If the rest of the country follows North Carolina’s lead, “The.3 million people losing their benefits are going to be in the same position as the 170,000 people here who have lost theirs” Aaron Chatterji, an economist at Duke University tells BW.

The federal government wants to avoid that and is talking about extending the benefits nationally and there is some chatter going on among Senators.  Obama and others are arguing for extensions as it will hurt the economy having a million or more workers without any assistance.  That opens up some dangerous doors when it comes to social unrest when we add the millions more that have dropped out of the labor force and are not counted in the official statistics.  There are also many more millions of working poor.  The more astute politicians of the 1% like Obama recognizes that a lot of anger still percolates beneath the surface of society and that needs to be contained.

McCrory worked for Duke energy for 28 years in management positions. His bio is a bit laughable when it says:
“A management-training program put Pat through a rotation of digging ditches and climbing electric poles as well as stints in various management jobs from human resources to economic development.”  He’s a ditch digger now. It reminds me of that picture of his friend, the imbecile George W Bush on his ranch in Texas.  Put a cowboy hat on his head and a chain saw in his hand and he’s just a regular blue-collar guy. Unfortunately, some workers fall for it.

McCrory and the rest of them, Republicans and Democrats, (look at Brown here in California) are economic terrorists. Of course, in relation to many workers throughout the world they wage a more direct and violent terrorism against whole populations; they have to cloak their activities behind all sorts of lies and falsifications domestically.

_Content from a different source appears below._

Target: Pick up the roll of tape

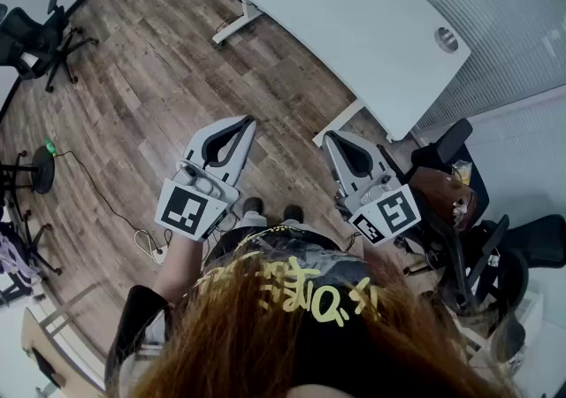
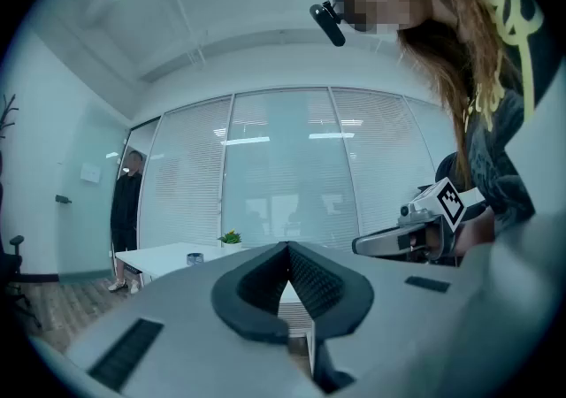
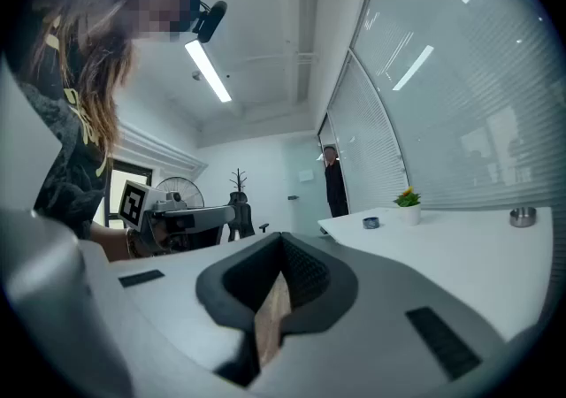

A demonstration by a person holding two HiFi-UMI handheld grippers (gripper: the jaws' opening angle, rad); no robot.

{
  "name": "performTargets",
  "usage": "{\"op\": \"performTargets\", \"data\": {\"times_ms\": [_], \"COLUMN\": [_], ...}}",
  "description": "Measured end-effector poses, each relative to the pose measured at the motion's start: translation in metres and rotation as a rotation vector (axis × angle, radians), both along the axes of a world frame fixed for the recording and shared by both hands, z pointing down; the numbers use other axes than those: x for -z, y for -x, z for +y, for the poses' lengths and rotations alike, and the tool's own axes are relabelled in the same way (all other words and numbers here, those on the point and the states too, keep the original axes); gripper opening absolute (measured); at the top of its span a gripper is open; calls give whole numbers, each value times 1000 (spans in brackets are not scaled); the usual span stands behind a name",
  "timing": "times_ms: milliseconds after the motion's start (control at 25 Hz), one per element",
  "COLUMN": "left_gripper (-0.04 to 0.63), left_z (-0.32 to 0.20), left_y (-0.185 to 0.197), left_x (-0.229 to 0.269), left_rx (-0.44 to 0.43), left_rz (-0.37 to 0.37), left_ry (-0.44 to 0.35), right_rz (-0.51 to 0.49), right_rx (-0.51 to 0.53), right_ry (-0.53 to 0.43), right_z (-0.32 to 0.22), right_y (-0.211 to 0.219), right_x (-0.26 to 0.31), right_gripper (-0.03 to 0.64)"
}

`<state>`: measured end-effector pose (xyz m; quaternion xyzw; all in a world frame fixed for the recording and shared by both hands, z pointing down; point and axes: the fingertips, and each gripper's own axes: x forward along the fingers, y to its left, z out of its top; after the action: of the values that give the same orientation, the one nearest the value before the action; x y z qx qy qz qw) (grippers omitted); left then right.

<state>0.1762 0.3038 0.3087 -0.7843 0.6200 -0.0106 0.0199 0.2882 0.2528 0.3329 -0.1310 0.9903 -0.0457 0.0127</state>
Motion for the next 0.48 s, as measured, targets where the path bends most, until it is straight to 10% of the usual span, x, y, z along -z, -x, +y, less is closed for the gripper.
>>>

The 1% is sitting on a few trillion dollars that they refuse to invest in the economy because profits are not sufficiently guaranteed.  They are stashing another $26 trillion or so in offshore accounts avoiding taxes.  The banks are making record profits as they spend billions more of our money on legal defense to keep their officers out of jail for their role in bringing the economy to the edge of collapse.

Their rotten system cannot put 25 to 30 million people to work in jobs that pay the rent, or the moneylender the mortgage, and there are millions more on minimum wage or less.

No worries, they say to themselves, they still have jails.

But history shows that the US working class does not lay dormant forever. Even today, there are hundreds and thousands of independent and isolated protests and campaigns around all sorts of social issues. Then there is the tremendous success of the socialist Kshama Sawant winning a seat on Seattle City Council and her comrade (both are members of Socialist Alternative) Ty Moore coming close in Minneapolis. This is a reflection of the desire for political changes that exists in US society.  In Lorraine County Illinois as well, a group of independent trade unionists were elected to the council. It is a somewhat different development to the Seattle situation but worth paying attention to and encouraging nevertheless.

What is lacking here is a national movement, a broad national direct action movement that can draw all the forces together that are actually fighting against the austerity agenda of the 1%, fighting for increased social services, jobs, a living minimum wage, health care, education transportation, against racism and sexism etc. In other words, what we need, what is important for workers to live secure productive lives, not what is acceptable to the two parties of the 1%.